Your objective: The lines from the first line of the entries through the line containing "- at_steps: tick" are to be repeated exactly, with both of those lines included.

Records excerpted from a collection:
========
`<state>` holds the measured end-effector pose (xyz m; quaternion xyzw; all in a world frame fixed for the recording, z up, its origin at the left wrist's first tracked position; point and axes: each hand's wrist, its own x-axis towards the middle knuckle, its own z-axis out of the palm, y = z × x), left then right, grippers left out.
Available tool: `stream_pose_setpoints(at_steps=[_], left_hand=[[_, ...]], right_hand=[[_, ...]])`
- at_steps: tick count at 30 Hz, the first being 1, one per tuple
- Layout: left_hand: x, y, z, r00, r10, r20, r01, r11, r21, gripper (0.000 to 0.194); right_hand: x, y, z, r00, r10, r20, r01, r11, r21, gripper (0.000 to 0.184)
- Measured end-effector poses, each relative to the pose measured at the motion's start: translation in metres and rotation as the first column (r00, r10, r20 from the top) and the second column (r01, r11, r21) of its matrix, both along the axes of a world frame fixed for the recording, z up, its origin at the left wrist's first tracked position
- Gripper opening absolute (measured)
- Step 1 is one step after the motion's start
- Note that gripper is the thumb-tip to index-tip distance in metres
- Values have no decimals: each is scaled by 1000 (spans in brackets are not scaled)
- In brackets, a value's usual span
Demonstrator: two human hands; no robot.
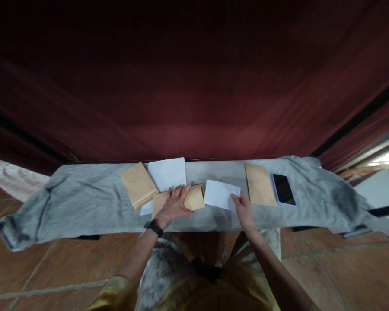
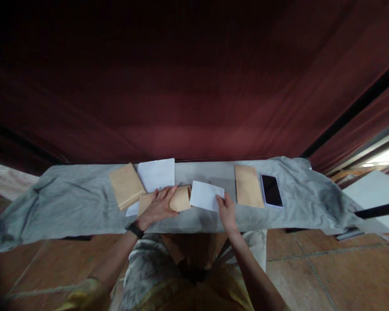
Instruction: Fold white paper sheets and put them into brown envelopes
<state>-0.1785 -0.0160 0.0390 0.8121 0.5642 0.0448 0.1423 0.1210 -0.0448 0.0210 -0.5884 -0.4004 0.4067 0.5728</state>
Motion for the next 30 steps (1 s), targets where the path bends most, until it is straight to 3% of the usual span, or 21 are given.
stream_pose_setpoints(at_steps=[4,8,10,18,24,30], left_hand=[[-2,-10,-2,995,-27,99,14,990,137,118],[-1,-17,-5,993,-61,102,35,972,234,118],[1,-18,-6,993,-72,92,47,967,251,118],[5,-18,-8,994,-61,91,34,963,266,114],[9,-19,-11,991,-94,91,67,961,268,115],[15,-17,-9,989,-108,102,81,967,240,117]], right_hand=[[-2,0,12,992,-40,117,29,996,88,42],[0,3,21,977,-135,163,112,983,145,40],[0,3,22,975,-122,188,94,984,153,40],[10,-8,3,905,130,406,-176,981,77,31],[22,5,-6,898,210,386,-228,974,0,24],[20,18,-16,942,172,288,-162,985,-59,19]])
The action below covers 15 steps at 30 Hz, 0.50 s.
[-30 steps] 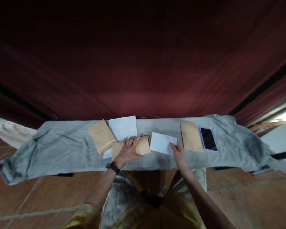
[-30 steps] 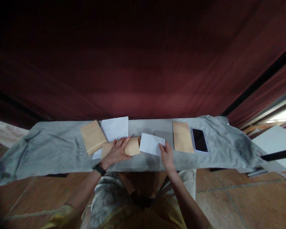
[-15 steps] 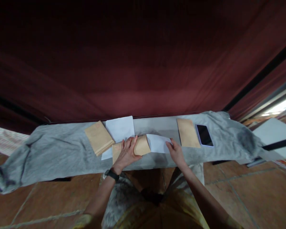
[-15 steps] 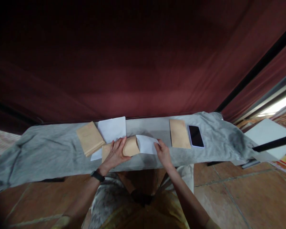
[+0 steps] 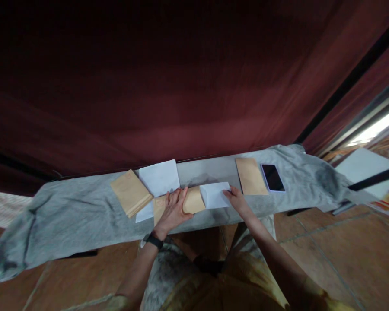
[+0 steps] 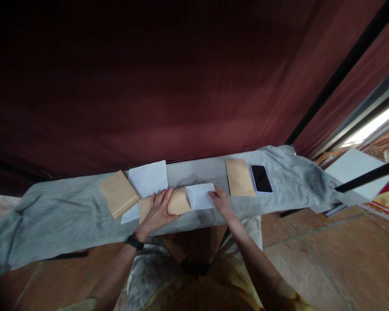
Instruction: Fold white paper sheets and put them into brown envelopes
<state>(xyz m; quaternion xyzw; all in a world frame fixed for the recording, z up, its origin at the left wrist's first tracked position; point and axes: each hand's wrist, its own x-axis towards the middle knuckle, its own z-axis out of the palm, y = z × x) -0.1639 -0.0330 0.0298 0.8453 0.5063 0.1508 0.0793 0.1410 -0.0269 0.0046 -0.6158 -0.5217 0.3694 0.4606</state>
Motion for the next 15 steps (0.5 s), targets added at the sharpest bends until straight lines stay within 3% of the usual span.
stream_pose_setpoints(at_steps=[10,15], left_hand=[[29,2,16,995,-95,25,95,995,-15,117],[41,-1,18,993,-118,20,119,992,-30,118]], right_hand=[[-31,-12,2,997,-72,-21,72,997,17,29],[-44,-21,12,996,-35,83,26,994,103,29]])
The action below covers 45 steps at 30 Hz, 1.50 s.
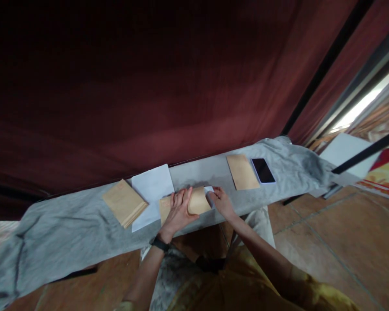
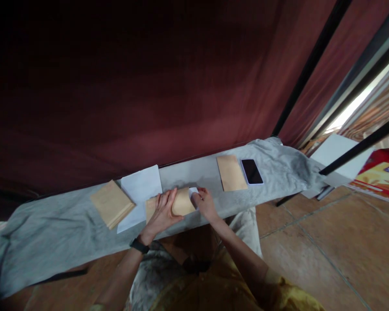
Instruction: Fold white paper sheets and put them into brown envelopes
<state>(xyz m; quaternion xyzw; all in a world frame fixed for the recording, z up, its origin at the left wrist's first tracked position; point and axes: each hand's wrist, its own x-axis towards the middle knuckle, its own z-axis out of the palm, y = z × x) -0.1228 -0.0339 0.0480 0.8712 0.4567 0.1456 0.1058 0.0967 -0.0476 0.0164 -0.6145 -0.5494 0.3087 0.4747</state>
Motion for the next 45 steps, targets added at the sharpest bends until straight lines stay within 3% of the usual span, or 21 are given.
stream_pose_setpoints(at_steps=[2,5,8,12,16,21,28,37,40,45], left_hand=[[2,-1,0,1000,5,0,-5,1000,-8,118],[4,-2,0,1000,18,2,-18,1000,-7,118],[6,-3,1,1000,11,16,-11,1000,-1,118],[10,-5,1,1000,-2,25,2,1000,18,117],[14,-7,0,1000,-22,-3,22,999,41,116],[18,-9,-1,999,-39,-26,40,997,60,114],[24,-9,3,998,-56,-22,57,998,40,113],[26,-7,6,998,-63,0,63,997,42,111],[28,-7,5,998,-69,-10,69,996,50,113],[30,-6,7,996,-82,-41,84,995,47,111]], right_hand=[[1,-5,8,987,77,139,-85,995,51,26],[10,-12,22,909,153,387,-223,964,144,27],[18,-17,27,866,173,469,-279,946,166,33],[20,-16,19,937,189,293,-216,974,62,25],[18,-12,10,971,198,135,-198,980,-13,41],[15,-7,4,983,116,140,-107,992,-69,38],[10,-5,1,981,94,169,-79,993,-93,29],[11,-13,3,991,-63,121,63,998,0,3],[10,-14,1,996,-94,7,94,996,-4,10],[15,-10,-3,967,-128,-219,122,992,-39,44]])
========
The answer:
`<state>` holds the measured end-effector pose (xyz m; quaternion xyzw; all in a world frame fixed for the recording, z up, its origin at the left wrist's first tracked position; point and axes: each hand's wrist, its own x-axis towards the middle knuckle, its own z-axis out of the palm, y = z × x), left then right, grippers left out.
Available tool: `stream_pose_setpoints(at_steps=[_], left_hand=[[_, ...]], right_hand=[[_, ...]])`
- at_steps: tick count at 30 Hz, the first being 1, one per tuple

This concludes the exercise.